- **WORK TO BE COMPLETED**:
Repeat the entries exactly but omit the pictures.

- **INPUT DATA**:
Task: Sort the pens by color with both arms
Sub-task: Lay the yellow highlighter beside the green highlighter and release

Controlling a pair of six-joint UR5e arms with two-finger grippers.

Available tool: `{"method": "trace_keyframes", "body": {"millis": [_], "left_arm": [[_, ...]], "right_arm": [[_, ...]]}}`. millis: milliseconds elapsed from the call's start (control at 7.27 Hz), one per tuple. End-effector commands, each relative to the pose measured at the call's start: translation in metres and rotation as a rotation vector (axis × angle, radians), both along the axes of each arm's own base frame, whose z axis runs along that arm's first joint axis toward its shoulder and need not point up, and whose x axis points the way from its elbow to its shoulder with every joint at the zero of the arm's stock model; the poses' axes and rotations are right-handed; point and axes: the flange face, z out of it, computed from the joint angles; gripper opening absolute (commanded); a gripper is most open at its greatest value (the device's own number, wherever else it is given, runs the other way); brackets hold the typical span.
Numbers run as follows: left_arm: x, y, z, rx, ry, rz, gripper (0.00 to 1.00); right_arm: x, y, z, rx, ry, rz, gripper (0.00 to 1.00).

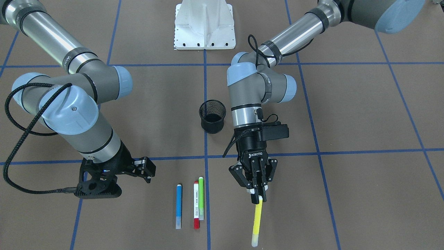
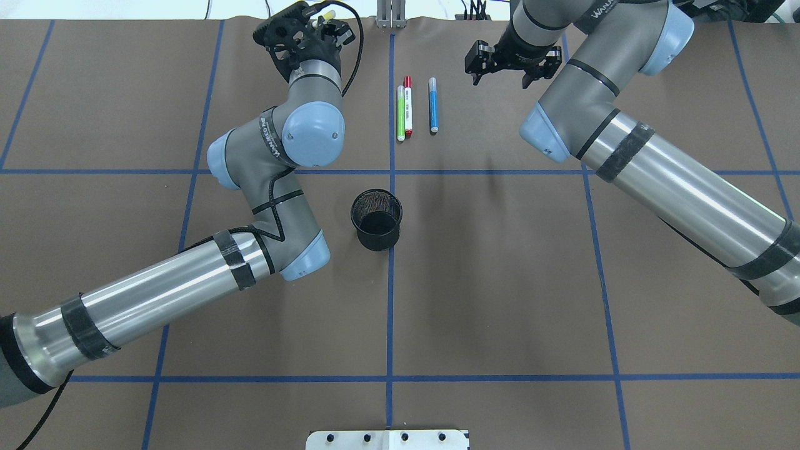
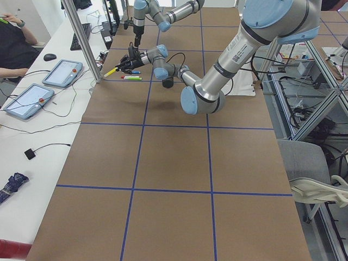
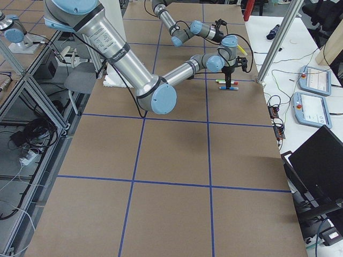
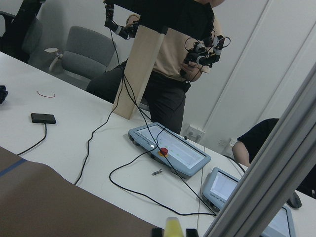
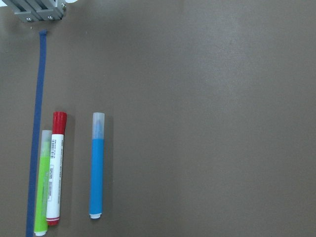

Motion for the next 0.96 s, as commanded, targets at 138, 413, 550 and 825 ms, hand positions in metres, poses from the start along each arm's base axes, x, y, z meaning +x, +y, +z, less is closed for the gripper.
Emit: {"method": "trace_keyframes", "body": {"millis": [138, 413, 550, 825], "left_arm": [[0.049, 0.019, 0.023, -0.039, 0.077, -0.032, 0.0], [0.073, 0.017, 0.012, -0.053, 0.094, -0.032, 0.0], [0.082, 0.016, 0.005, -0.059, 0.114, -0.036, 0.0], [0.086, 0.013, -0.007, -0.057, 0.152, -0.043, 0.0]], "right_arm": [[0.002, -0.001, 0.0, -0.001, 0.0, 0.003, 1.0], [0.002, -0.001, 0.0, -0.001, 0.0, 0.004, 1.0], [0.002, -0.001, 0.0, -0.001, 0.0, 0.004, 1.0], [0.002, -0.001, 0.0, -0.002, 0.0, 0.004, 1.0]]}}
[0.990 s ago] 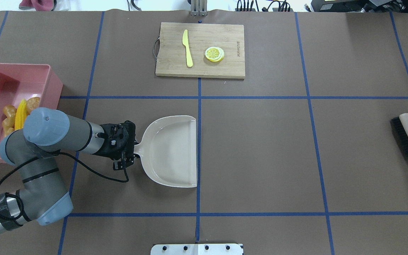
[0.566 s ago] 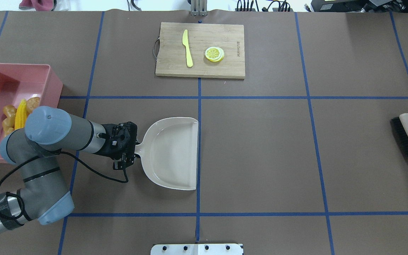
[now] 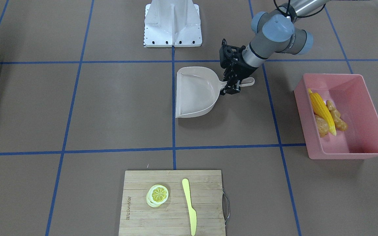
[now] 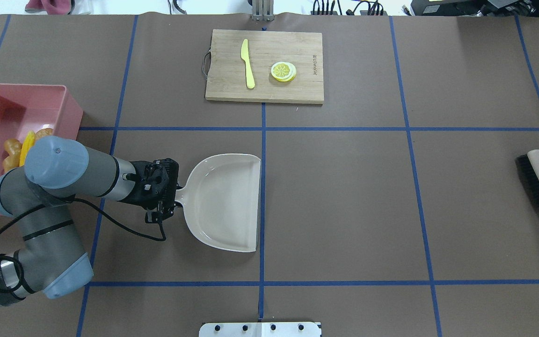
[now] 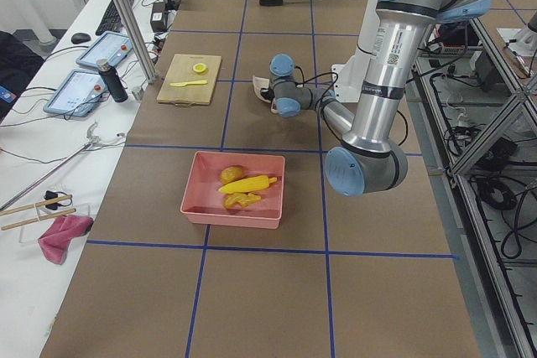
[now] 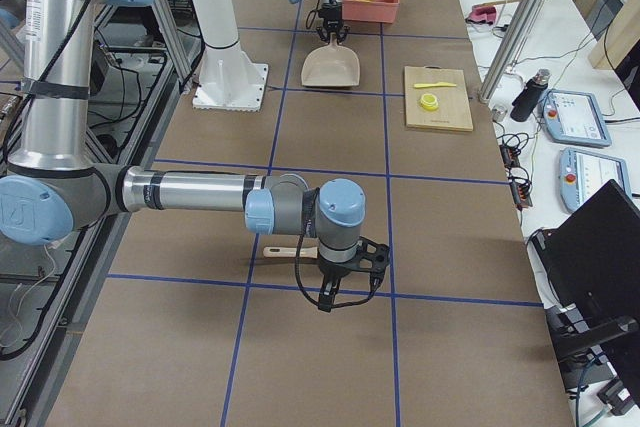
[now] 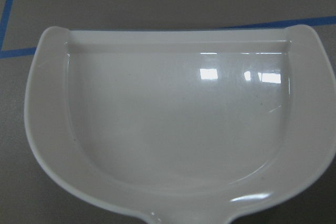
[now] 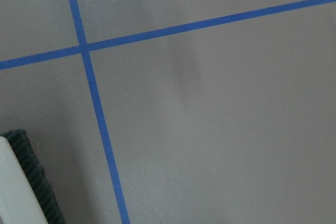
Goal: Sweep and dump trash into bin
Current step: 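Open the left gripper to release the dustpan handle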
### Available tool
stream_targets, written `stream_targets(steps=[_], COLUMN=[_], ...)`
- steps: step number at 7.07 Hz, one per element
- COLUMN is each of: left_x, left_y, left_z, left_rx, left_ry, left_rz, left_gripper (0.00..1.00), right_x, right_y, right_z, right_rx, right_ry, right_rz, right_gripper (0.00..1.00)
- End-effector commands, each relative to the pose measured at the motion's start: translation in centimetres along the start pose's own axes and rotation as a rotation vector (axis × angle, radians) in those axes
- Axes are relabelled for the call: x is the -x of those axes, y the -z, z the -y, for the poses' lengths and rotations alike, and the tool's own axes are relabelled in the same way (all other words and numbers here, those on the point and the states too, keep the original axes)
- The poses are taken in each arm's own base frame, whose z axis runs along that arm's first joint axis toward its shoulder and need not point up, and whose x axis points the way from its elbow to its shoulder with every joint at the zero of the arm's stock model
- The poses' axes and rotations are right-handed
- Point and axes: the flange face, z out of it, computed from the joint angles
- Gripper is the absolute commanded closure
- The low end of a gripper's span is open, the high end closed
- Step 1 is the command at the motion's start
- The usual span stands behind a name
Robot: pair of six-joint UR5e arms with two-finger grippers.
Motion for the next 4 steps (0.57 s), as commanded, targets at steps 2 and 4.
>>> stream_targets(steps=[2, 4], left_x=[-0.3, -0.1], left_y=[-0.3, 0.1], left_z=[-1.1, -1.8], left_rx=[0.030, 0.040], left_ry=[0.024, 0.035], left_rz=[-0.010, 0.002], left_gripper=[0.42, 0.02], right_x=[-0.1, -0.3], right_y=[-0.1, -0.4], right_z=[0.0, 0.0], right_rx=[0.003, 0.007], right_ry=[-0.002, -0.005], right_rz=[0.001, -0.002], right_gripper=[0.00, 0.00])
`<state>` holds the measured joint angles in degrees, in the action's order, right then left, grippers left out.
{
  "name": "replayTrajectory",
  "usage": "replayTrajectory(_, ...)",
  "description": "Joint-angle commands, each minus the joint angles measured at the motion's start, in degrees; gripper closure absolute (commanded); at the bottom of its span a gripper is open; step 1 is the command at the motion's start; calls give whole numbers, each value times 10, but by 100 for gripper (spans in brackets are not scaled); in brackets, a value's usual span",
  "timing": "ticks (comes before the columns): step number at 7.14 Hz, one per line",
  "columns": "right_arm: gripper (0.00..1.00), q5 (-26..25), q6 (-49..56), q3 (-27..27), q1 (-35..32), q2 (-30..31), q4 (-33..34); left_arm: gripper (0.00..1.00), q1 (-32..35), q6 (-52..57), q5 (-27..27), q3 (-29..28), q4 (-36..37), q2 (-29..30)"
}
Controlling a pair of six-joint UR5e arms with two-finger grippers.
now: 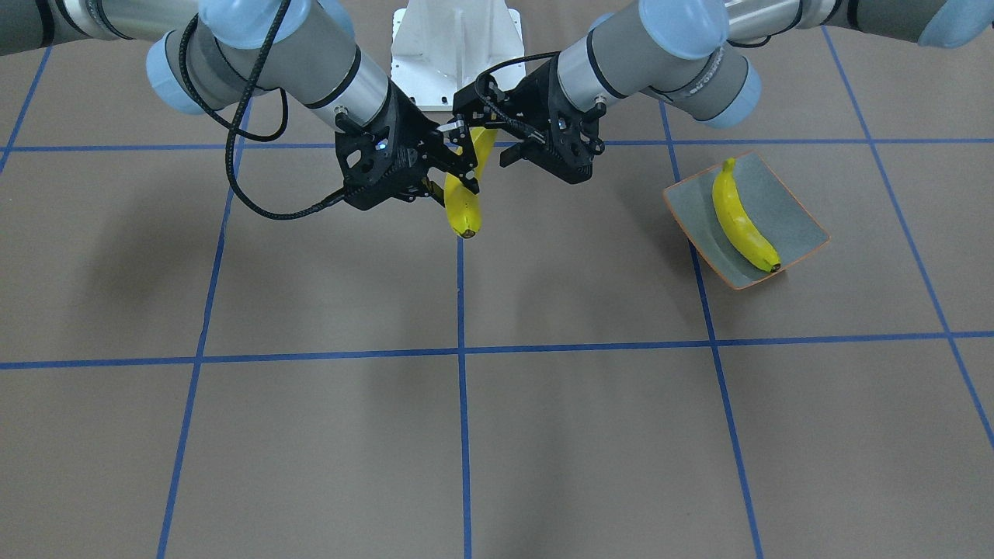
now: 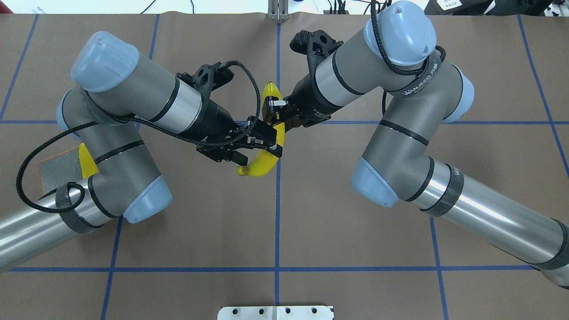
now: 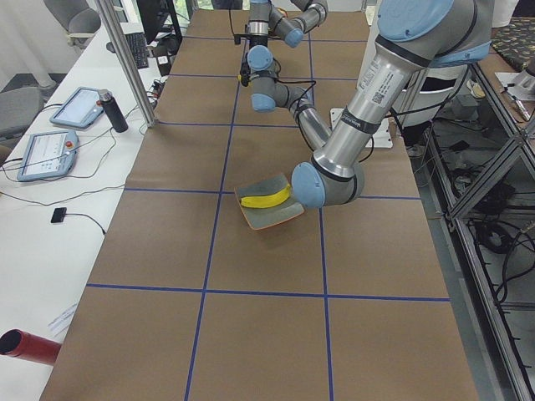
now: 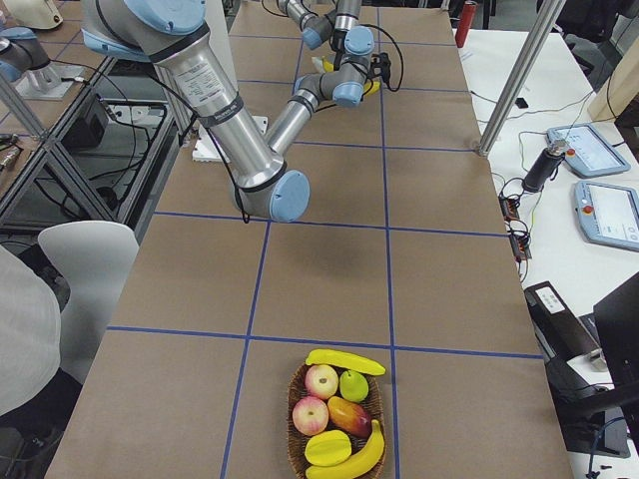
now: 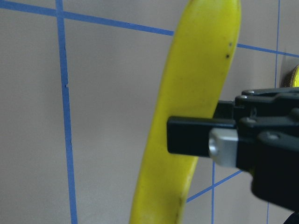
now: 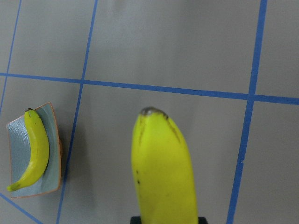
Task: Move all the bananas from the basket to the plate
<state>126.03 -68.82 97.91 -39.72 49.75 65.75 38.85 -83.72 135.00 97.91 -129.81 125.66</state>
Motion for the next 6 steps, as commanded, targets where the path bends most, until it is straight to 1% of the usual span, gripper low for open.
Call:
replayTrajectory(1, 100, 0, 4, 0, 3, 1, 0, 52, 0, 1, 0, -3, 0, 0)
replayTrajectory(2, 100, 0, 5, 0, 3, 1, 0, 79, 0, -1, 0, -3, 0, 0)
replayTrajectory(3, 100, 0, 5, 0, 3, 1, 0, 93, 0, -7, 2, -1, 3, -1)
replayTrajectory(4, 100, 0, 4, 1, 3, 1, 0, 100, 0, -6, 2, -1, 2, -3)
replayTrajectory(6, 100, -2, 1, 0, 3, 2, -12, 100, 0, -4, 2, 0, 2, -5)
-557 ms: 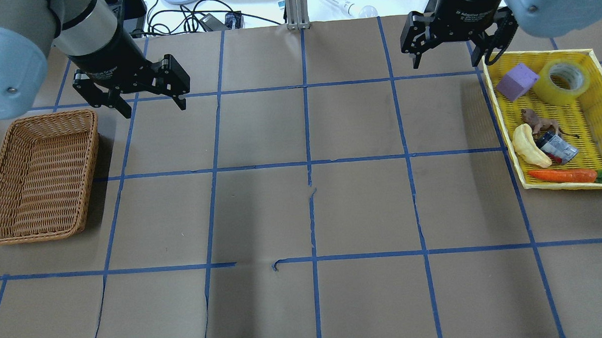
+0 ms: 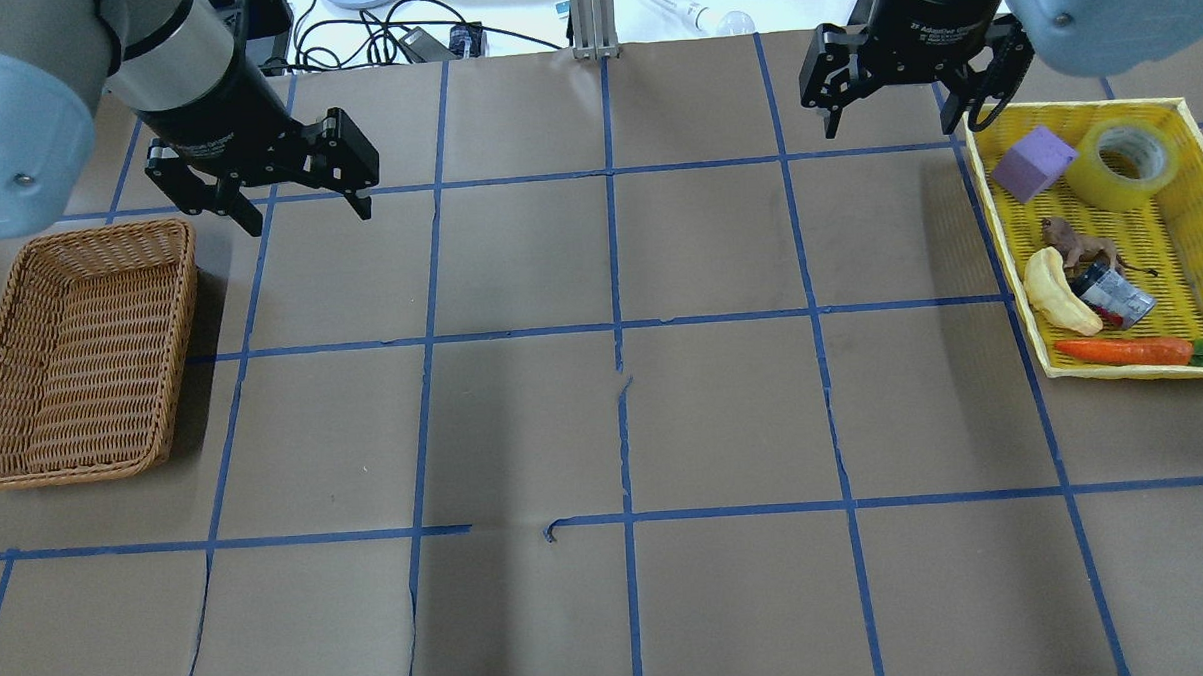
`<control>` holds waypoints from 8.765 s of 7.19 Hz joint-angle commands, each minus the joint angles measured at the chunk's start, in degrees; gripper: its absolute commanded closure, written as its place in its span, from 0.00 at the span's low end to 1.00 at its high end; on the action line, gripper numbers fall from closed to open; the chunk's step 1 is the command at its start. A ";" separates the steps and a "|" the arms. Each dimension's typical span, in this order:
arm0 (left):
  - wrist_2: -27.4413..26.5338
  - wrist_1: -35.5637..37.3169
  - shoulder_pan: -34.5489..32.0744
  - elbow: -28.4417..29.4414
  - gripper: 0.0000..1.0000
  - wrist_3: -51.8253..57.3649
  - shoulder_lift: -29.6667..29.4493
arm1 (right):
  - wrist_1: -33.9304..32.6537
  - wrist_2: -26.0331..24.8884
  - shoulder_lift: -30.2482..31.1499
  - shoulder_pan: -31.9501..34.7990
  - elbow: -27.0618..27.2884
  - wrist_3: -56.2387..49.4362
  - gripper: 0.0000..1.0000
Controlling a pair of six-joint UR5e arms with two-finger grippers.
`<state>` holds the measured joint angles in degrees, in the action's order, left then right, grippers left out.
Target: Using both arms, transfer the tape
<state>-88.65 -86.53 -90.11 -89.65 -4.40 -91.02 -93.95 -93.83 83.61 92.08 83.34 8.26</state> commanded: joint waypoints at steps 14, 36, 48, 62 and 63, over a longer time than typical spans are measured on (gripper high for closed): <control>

- **YOUR SOLUTION**:
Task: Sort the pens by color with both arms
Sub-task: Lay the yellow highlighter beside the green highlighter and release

Controlling a pair of six-joint UR5e arms with two-finger grippers.

Available tool: `{"method": "trace_keyframes", "body": {"millis": [_], "left_arm": [[_, ...]], "right_arm": [[_, ...]]}}`. millis: milliseconds elapsed from the call's start (control at 7.27 Hz), one per tuple. End-effector commands, each relative to the pose measured at the call's start: translation in metres and rotation as a rotation vector (axis × angle, radians), both along the axes of each arm's own base frame, whose z axis runs along that arm's first joint axis toward its shoulder and need not point up, and whose x axis points the way from its elbow to its shoulder with every joint at the zero of the arm's stock model; the poses' axes and rotations are right-handed; point and axes: the flange face, z out of it, computed from the joint angles; gripper opening absolute (commanded); a gripper is most open at its greatest value (the device's own number, wherever else it is given, runs the other way); brackets hold the typical span.
Numbers run as follows: left_arm: x, y, z, rx, ry, rz, gripper (0.00 to 1.00); right_arm: x, y, z, rx, ry, rz, gripper (0.00 to 1.00).


Motion for the next 0.96 s, as commanded, targets at 138, 413, 550 and 825 ms, hand positions in metres, poses from the start along each arm's base axes, x, y, z meaning +x, +y, +z, less is closed for the gripper.
Emit: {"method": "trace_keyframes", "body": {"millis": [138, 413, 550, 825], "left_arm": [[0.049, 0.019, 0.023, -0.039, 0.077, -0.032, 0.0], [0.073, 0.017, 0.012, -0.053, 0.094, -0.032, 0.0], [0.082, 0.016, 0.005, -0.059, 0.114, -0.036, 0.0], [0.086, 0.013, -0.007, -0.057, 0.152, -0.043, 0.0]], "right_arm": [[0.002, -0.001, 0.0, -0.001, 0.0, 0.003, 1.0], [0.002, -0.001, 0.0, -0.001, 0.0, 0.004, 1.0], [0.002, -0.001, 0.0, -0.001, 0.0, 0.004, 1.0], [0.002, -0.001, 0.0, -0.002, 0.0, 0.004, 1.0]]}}
[0.990 s ago] 
[0.566 s ago] 
[now] 
[now] 
[now] 
[now] 
[now] 
[now] 
Goal: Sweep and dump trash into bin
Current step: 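Open the left gripper to release the dustpan handle
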### Available tool
stream_targets, written `stream_targets(steps=[_], COLUMN=[_], ...)`
- steps: step number at 7.07 Hz, one per element
- COLUMN is each of: left_x, left_y, left_z, left_rx, left_ry, left_rz, left_gripper (0.00..1.00), right_x, right_y, right_z, right_rx, right_ry, right_rz, right_gripper (0.00..1.00)
- End-effector commands, each relative to the pose measured at the motion's start: translation in centimetres along the start pose's own axes and rotation as a rotation vector (axis × angle, radians) in those axes
- Axes are relabelled for the call: x is the -x of those axes, y the -z, z the -y, for the poses' lengths and rotations alike, and the tool's own axes are relabelled in the same way (all other words and numbers here, those on the point and the states too, keep the original axes)
- The poses are taken in each arm's own base frame, whose z axis runs along that arm's first joint axis toward its shoulder and need not point up, and whose x axis points the way from its elbow to its shoulder with every joint at the zero of the arm's stock model
- The poses' axes and rotations are right-handed
- Point and axes: the flange face, z out of it, computed from the joint angles
- Gripper is the absolute commanded closure
- The low end of a gripper's span is open, the high end closed
- Step 1 is the command at the motion's start
- The usual span stands behind a name
Robot: pair of six-joint UR5e arms with two-finger grippers.
Motion for the next 4 steps (0.57 s), as commanded, targets at steps 2 and 4.
>>> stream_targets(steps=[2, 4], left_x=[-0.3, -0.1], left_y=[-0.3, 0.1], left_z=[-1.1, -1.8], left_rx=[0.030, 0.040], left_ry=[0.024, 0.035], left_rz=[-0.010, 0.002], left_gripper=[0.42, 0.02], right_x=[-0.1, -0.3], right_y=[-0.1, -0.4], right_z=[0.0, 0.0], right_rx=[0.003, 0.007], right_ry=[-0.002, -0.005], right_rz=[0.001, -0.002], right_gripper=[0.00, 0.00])
`<state>` holds the measured joint angles in degrees, in the action's order, right then left, grippers left out.
{
  "name": "replayTrajectory",
  "usage": "replayTrajectory(_, ...)",
  "description": "Joint-angle commands, each minus the joint angles measured at the motion's start, in degrees; gripper closure absolute (commanded); at the bottom of its span a gripper is open; step 1 is the command at the motion's start; calls give whole numbers, each value times 10, but by 100 for gripper (spans in brackets are not scaled); in brackets, a value's usual span",
  "timing": "ticks (comes before the columns): step number at 7.14 Hz, one per line",
  "columns": "right_arm: gripper (0.00..1.00), q5 (-26..25), q6 (-49..56), q3 (-27..27), q1 (-35..32), q2 (-30..31), q4 (-33..34); left_arm: gripper (0.00..1.00), q1 (-32..35), q6 (-52..57), q5 (-27..27), q3 (-29..28), q4 (-36..37), q2 (-29..30)"
}
Controlling a pair of six-joint UR5e arms with two-finger grippers.
now: 
now: 
now: 
now: 
now: 
now: 
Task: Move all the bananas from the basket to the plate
<state>126.03 -68.82 97.91 -39.72 49.75 65.75 38.85 -83.72 135.00 97.91 -129.81 125.66</state>
Motion for the next 6 steps, as commanded, targets where the path bends most, until it is straight to 1% of the usual span, gripper low for open.
Call:
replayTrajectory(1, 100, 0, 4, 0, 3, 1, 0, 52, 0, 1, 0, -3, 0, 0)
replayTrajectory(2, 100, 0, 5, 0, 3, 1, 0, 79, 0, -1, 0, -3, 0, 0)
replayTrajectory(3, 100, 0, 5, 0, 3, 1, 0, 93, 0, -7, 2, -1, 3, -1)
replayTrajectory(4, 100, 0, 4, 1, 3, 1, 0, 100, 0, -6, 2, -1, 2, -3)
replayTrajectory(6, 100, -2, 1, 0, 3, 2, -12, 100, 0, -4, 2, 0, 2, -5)
-557 ms: 
+0 ms: 
`<control>` holds waypoints from 8.765 s of 7.19 Hz joint-angle commands, each minus the joint angles measured at the chunk's start, in degrees; gripper: its absolute commanded closure, written as its place in its span, from 0.00 at the span's low end to 1.00 at its high end; on the action line, gripper numbers fall from closed to open; the chunk's step 1 is the command at its start. A ";" separates the steps and a "|" the arms. Each dimension's typical span, in this order:
arm0 (left):
  - wrist_2: -27.4413..26.5338
  - wrist_1: -35.5637..37.3169
  - shoulder_pan: -34.5489..32.0744
  - elbow: -28.4417..29.4414
  - gripper: 0.0000..1.0000
  - wrist_3: -51.8253..57.3649
  - shoulder_lift: -29.6667..29.4493
arm1 (right):
  - wrist_1: -33.9304..32.6537
  - wrist_2: -26.0331..24.8884
  - shoulder_lift: -30.2482..31.1499
  - shoulder_pan: -31.9501..34.7990
  - elbow: -27.0618..27.2884
  - wrist_3: -56.2387..49.4362
  - gripper: 0.0000..1.0000
Controlling a pair of six-joint UR5e arms with two-finger grippers.
`<state>` holds the measured joint angles in degrees, in the action's order, left then right, grippers left out.
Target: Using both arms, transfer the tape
<state>-88.65 -86.53 -90.11 -89.65 -4.40 -91.02 -93.95 -93.83 83.61 92.08 83.34 8.26</state> commanded: joint waypoints at steps 14, 36, 48, 62 and 63, over a longer time than typical spans are measured on (gripper high for closed): <control>

The output above is complete as it stands.